---- THE DATA

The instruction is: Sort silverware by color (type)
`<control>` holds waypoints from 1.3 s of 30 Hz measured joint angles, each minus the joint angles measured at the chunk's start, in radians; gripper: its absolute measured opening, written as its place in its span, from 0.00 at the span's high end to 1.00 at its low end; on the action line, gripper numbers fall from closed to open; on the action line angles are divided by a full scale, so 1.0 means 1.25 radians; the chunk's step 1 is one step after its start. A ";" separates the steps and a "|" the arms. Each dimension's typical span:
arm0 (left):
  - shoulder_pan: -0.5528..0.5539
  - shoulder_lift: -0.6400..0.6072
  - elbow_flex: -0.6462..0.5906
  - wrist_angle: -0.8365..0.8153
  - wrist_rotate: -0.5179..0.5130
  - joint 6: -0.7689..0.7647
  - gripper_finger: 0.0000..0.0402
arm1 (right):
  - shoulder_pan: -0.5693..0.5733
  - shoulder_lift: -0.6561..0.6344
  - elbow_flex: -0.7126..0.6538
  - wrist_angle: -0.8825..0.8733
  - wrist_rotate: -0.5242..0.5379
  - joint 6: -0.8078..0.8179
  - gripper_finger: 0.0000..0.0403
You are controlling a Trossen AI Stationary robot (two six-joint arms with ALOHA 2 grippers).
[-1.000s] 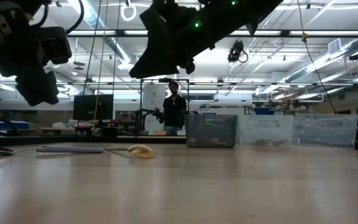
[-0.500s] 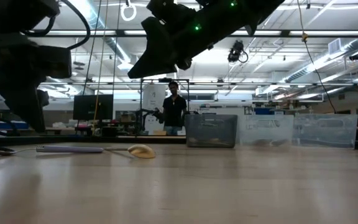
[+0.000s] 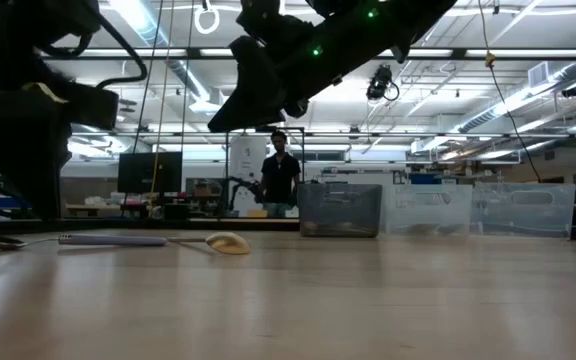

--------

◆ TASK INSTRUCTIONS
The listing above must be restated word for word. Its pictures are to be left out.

◆ OUTPUT BELOW
The instruction is: Sort silverware by color (type)
`<control>` holds waypoints from 1.3 s of 30 Hz measured joint angles, each minus the joint angles measured at the chunk's start, in radians; gripper: its absolute measured opening, written as its place in its span, from 0.00 at the span's high end to 1.00 at its low end; on the action line, gripper numbers fall from closed to open; on the action line angles are divided by a full scale, so 1.0 means 1.25 radians; the chunk's step 1 is one step after its start. A ";" separates the steps and a "|" the arms. Each dimension's typical span:
arm0 (left):
  - shoulder_pan: -0.5528..0.5539
  - shoulder_lift: -0.6400..0.6072
  - elbow_flex: -0.6462..0.5906
  - wrist_angle: -0.8365..0.8153
  - wrist_rotate: -0.5179..0.5130
  - joint 6: -0.7689..0.7647
  - gripper_finger: 0.0000..0.0402
arm1 (right):
  - shoulder_pan: -0.5693..0.5733
  - shoulder_lift: -0.6561..0.6344
  - elbow_flex: -0.7126..0.6538
  - wrist_angle: -0.8825..0.8733
  - wrist_rotate: -0.5242..0.5379
  - joint 6: -0.8078..0.8179
  - gripper_finger: 0.0000..0.0403
You are controlling a Trossen AI Stationary robot (two six-joint arms with ALOHA 2 grippers).
[-1.000s] 
[-0.500s] 
[+0.000s] 

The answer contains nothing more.